Uploaded image for project: 'C Driver'
  1. C Driver
  2. CDRIVER-1956

Topology scanner's SSL handshake is blocking

    • Type: Icon: Bug Bug
    • Resolution: Done
    • Priority: Icon: Major - P3 Major - P3
    • 1.10.0
    • Affects Version/s: None
    • Component/s: tls
    • Labels:
      None

      The topology scanner should fan out to all servers and check them all concurrently using non-blocking I/O. However, our implementation of the TLS handshake operation blocks, waiting for the initial connection to complete and to reach a certain step in the TLS protocol.

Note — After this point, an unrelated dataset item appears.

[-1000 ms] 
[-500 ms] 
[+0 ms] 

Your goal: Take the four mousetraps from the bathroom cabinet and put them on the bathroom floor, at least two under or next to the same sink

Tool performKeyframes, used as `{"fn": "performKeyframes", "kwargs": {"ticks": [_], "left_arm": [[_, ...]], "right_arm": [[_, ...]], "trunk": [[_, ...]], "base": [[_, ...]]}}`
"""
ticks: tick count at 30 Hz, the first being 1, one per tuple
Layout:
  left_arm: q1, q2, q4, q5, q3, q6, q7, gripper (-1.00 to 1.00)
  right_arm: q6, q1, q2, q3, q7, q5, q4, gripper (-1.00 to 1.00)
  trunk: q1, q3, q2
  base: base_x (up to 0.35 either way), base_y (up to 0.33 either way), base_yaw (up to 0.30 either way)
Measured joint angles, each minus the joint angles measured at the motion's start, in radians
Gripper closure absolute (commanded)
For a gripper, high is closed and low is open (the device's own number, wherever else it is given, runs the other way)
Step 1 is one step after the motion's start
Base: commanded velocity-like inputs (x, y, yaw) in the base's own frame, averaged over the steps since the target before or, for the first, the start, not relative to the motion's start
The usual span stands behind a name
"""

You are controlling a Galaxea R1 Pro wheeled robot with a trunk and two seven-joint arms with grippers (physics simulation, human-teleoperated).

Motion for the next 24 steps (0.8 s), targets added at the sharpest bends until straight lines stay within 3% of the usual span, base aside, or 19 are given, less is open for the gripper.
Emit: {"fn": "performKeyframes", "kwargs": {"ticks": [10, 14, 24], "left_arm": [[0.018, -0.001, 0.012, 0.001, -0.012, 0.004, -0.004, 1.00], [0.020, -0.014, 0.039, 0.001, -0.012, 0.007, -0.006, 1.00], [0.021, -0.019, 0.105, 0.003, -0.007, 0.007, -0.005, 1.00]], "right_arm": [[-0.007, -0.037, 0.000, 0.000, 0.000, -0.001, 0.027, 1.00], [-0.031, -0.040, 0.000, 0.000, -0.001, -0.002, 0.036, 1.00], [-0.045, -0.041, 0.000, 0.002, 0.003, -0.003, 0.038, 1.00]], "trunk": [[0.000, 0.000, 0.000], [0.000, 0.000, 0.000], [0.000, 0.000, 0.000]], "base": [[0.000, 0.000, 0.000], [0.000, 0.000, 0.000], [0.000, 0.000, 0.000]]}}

This means that high-latency replica set members slow down the topology scanner more than expected.

      Test:

      cd to the mongo-c-driver root dir and start a mongod:

      mongod --sslOnNormalPorts --sslPEMKeyFile tests/x509gen/server.pem --sslCAFile     tests/x509gen/ca.pem
      

      Update mongoc_stream_tls_openssl_handshake:

         time_t time_ptr;
         time_ptr = time(NULL); printf ("start handshake %s", ctime (&time_ptr));
         if (BIO_do_handshake (openssl->bio) == 1) {
            time_ptr = time(NULL); printf ("handshake succeeds %s", ctime (&time_ptr));
            if (_mongoc_openssl_check_cert (
                   ssl, host, tls->ssl_opts.allow_invalid_hostname)) {
               RETURN (true);
            }
      
            *events = 0;
            bson_set_error (error,
                            MONGOC_ERROR_STREAM,
                            MONGOC_ERROR_STREAM_SOCKET,
                            "TLS handshake failed: Failed certificate verification");
      
            RETURN (false);
         }
      
         if (BIO_should_retry (openssl->bio)) {
            time_ptr = time(NULL); printf ("handshake should retry %s", ctime (&time_ptr));
            *events = BIO_should_read (openssl->bio) ? POLLIN : POLLOUT;
            RETURN (false);
         }
      

      Slow down the network, on Linux:

      sudo tc qdisc add dev lo root netem delay 300ms
      

      Or on Mac:

      sudo pfctl -E
      (cat /etc/pf.conf && echo "dummynet-anchor \"foo\"" && echo "anchor \"foo\"") | sudo pfctl -f -
      echo "dummynet in quick proto tcp from any to any port 27017 pipe 1" | sudo pfctl -a foo -f -
      sudo dnctl pipe 1 config bw 20000bit/s
      

      Ignore the warnings about "No ALTQ support in kernel", etc.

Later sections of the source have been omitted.